#### [WORK INSTRUCTION]
Below are some records; output exactly the lines from the line with "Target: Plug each" to the line with "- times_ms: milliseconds", both ends kept, and nothing more.

#### [PROVIDED MATERIAL]
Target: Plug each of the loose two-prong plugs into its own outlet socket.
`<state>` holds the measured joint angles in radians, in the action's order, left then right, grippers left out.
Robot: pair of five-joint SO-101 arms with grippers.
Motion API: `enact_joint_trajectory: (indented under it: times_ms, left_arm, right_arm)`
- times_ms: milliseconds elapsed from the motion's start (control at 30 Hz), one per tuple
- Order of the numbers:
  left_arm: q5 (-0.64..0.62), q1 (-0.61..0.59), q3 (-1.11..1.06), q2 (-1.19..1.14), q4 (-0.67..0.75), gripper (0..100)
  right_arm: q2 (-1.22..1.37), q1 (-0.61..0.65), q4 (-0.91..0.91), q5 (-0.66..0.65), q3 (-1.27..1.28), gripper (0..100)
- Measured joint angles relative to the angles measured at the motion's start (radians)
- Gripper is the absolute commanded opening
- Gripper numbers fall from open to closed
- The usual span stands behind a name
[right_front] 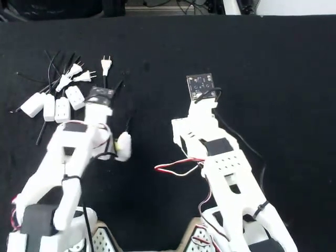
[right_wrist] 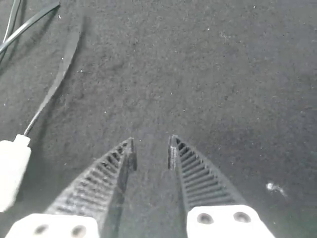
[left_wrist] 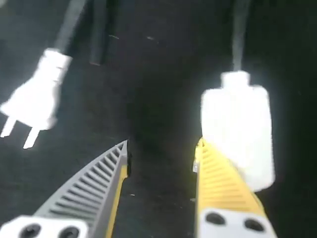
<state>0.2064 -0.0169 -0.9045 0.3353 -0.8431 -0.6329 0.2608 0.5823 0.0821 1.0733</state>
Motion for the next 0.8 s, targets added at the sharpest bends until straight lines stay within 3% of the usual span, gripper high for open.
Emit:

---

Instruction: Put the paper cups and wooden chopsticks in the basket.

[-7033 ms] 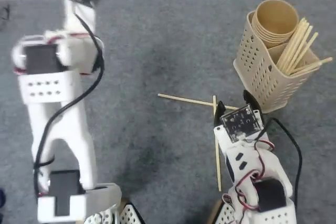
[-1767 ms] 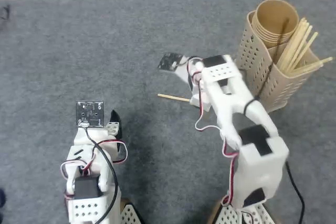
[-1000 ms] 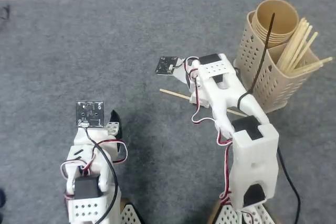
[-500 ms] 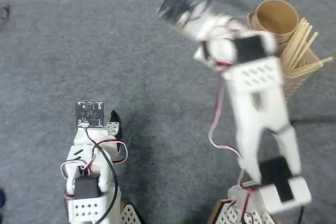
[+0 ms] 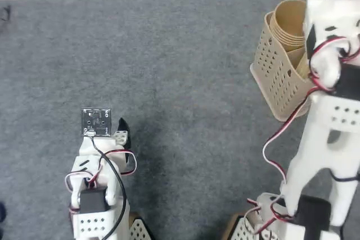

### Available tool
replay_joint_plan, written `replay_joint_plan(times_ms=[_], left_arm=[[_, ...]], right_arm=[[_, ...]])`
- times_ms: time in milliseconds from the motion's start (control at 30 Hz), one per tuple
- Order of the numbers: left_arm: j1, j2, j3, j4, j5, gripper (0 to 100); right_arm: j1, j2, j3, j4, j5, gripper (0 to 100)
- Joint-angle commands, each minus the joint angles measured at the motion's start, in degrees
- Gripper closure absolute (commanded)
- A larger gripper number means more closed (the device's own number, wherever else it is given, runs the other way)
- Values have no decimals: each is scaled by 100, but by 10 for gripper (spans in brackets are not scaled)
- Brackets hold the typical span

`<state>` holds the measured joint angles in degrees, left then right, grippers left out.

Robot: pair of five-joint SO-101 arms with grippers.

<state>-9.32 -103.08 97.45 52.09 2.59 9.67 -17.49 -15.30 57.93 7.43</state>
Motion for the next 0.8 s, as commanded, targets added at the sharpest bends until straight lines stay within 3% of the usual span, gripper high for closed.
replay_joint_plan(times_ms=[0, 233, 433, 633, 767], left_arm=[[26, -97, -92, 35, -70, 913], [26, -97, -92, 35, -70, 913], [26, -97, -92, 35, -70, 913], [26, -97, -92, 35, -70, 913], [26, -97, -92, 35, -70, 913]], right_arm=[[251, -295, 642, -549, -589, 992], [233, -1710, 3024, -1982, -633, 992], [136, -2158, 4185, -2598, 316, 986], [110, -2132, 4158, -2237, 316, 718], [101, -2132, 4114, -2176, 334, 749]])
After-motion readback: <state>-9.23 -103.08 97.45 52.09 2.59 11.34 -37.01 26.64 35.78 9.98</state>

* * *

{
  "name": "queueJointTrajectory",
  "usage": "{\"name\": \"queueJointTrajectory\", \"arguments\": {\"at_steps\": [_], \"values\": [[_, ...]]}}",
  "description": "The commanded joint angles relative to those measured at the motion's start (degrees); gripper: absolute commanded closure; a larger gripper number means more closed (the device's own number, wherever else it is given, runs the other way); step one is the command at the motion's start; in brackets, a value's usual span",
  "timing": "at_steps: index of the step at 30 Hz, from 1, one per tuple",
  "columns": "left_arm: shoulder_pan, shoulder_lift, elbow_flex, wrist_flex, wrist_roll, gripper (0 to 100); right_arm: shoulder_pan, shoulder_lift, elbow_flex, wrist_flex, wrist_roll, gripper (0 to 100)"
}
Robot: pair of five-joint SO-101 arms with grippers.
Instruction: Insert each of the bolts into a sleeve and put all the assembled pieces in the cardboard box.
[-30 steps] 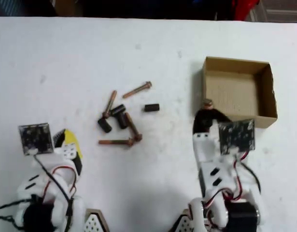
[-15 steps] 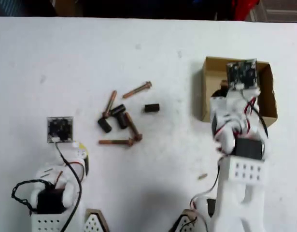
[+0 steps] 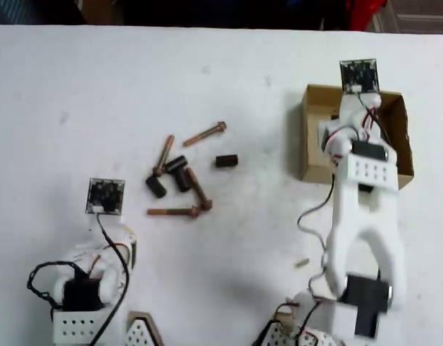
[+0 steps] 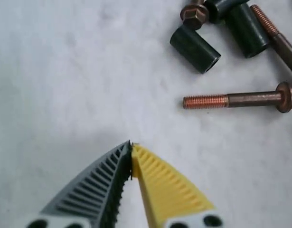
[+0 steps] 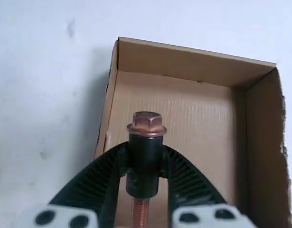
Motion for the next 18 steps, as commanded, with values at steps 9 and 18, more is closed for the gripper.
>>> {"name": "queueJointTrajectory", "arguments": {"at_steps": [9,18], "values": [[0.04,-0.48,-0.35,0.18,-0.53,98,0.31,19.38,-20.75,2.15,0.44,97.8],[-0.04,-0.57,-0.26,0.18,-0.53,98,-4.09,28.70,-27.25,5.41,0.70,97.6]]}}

#### [ANSWER TO THIS PROBLEM]
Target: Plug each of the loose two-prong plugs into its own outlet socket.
`<state>` holds the measured joint angles in radians, in the action's order, left then right, grippers left out.
Robot: pair of five-joint SO-101 arms with grippers.
Motion API: `enact_joint_trajectory: (indented under it: times_ms, left_arm, right_arm)`
- times_ms: milliseconds elapsed from the motion's start (control at 30 Hz), one per tuple

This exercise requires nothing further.